> **Activity**: For each line below that holds the word "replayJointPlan", make a copy.

**********

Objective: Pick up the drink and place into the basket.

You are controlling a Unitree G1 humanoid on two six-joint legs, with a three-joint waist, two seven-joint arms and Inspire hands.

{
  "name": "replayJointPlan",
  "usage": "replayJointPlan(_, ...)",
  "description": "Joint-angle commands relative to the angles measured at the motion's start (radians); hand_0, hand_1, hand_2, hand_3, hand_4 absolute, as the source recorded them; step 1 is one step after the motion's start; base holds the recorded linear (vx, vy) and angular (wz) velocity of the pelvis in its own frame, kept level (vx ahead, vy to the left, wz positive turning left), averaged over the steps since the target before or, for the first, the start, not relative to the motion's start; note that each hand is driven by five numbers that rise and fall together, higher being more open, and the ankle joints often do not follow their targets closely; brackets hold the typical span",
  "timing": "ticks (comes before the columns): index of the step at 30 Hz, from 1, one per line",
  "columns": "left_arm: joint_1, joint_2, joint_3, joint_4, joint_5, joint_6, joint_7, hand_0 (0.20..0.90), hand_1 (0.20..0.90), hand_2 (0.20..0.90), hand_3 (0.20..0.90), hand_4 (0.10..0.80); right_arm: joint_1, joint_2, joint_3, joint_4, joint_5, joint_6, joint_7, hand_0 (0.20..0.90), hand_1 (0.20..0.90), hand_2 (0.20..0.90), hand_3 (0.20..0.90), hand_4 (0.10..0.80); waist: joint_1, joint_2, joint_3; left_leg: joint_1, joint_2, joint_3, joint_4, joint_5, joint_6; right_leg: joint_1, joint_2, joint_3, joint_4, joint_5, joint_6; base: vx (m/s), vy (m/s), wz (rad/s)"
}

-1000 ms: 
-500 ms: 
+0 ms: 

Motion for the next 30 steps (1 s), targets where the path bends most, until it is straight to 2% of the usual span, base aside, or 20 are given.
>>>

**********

> **Worked solution**:
  "name": "replayJointPlan",
  "usage": "replayJointPlan(_, ...)",

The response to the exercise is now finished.